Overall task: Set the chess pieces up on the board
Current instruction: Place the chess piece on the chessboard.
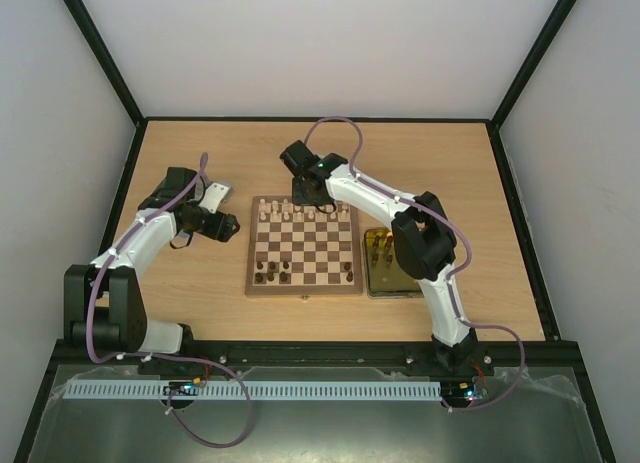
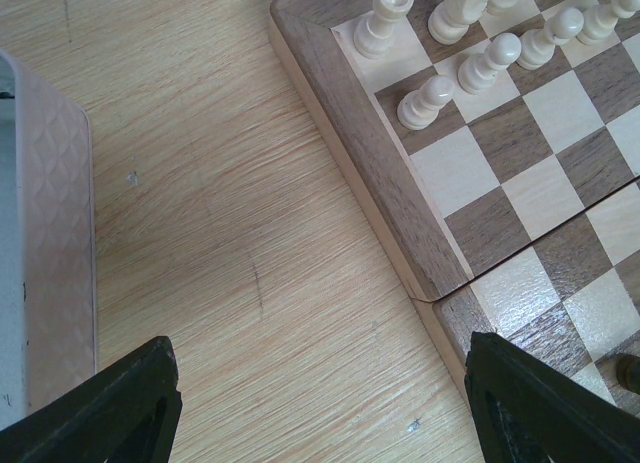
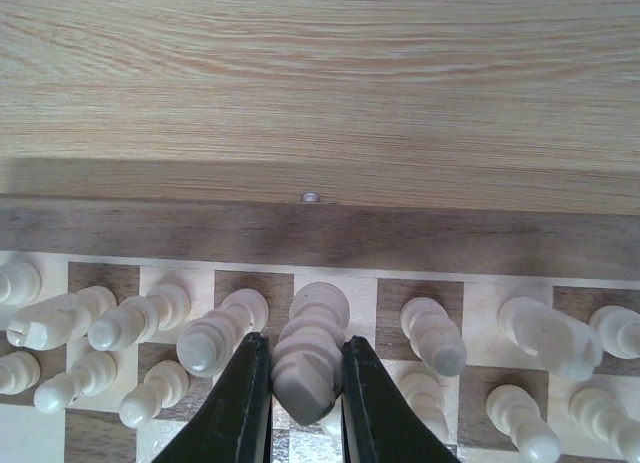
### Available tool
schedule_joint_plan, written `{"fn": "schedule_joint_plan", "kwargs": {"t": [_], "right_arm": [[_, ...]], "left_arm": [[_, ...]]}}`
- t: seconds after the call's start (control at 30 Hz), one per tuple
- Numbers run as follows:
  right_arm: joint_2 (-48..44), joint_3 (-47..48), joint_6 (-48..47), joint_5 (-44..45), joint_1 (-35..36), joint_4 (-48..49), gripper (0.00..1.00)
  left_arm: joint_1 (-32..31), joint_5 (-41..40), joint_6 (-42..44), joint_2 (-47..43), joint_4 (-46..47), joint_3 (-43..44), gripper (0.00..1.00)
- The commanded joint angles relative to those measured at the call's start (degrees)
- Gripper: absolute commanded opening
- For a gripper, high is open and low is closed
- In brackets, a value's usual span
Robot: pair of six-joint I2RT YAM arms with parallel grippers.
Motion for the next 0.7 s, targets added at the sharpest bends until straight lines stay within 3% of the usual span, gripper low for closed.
{"fn": "schedule_joint_plan", "kwargs": {"t": [0.0, 0.67], "right_arm": [[1.76, -0.60, -0.58, 1.02, 0.04, 0.75, 0.02], [2.50, -1.84, -0.62, 1.22, 0.04, 1.33, 0.02]], "left_arm": [[0.42, 0.01, -0.02, -0.45, 0.10, 0.10, 0.79], [0.42, -0.03, -0.03, -0.52, 0.35, -0.12, 0.79]]}}
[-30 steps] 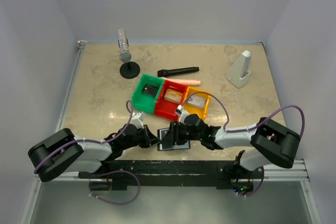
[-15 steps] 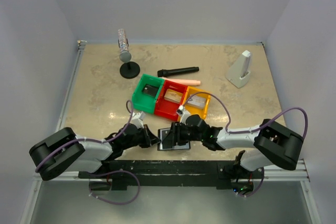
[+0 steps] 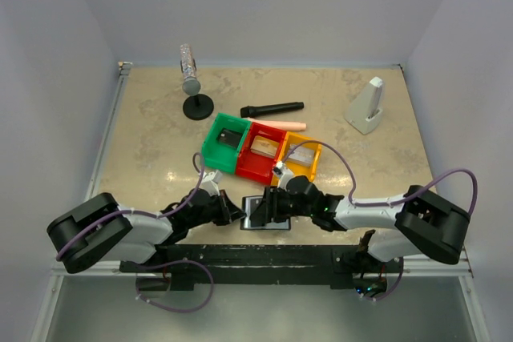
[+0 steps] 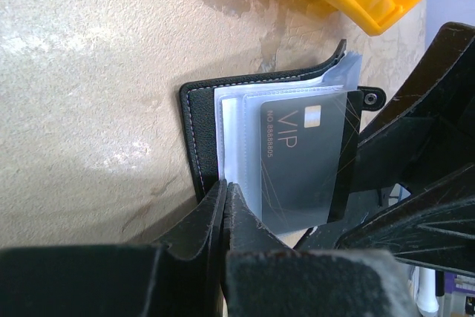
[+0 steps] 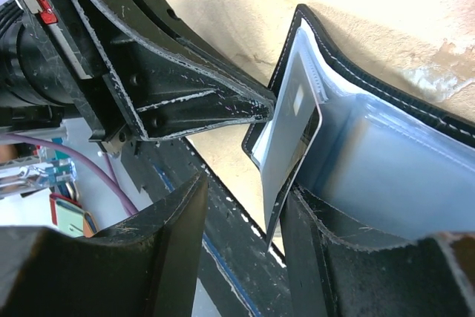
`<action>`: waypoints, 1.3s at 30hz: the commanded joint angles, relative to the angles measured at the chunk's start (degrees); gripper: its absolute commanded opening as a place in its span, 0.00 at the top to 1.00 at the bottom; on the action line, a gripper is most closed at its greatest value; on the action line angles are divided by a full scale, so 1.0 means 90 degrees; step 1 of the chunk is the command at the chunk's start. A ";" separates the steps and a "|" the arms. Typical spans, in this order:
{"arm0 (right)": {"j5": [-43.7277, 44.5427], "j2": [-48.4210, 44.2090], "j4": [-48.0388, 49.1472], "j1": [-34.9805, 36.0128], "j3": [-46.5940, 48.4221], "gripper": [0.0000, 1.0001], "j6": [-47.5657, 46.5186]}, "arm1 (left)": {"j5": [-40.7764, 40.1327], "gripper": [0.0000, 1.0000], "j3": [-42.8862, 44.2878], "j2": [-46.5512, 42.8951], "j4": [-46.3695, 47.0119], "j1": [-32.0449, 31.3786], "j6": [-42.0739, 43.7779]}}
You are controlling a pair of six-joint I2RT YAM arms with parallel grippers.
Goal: Take the credit cards out of the card holder
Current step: Remove the credit card from the card holder.
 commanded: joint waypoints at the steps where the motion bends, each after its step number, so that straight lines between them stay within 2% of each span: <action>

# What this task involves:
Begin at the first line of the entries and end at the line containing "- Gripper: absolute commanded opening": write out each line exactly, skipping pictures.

# Response:
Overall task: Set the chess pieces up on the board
Current instruction: Place the chess piece on the chessboard.
### Available tool
schedule_joint_plan, written `{"fn": "schedule_joint_plan", "kwargs": {"t": [_], "right_arm": [[_, ...]], "left_arm": [[_, ...]]}}`
- t: seconds after the call's start (control at 30 Hz), one per tuple
- Numbers run as follows:
  right_arm: joint_2 (-48..44), joint_3 (-47..48), joint_6 (-48..47), joint_5 (-44..45), joint_1 (-35..36), joint_4 (-48..49), gripper (0.00..1.00)
  left_arm: joint_1 (-32..31), joint_5 (-41..40), joint_6 (-42..44), joint_2 (-47..43), joint_4 (-46..47), joint_3 (-43..44), gripper (0.00..1.00)
- The commanded joint angles relative to those measured at the call's start (degrees)
- Gripper: absolute commanded opening

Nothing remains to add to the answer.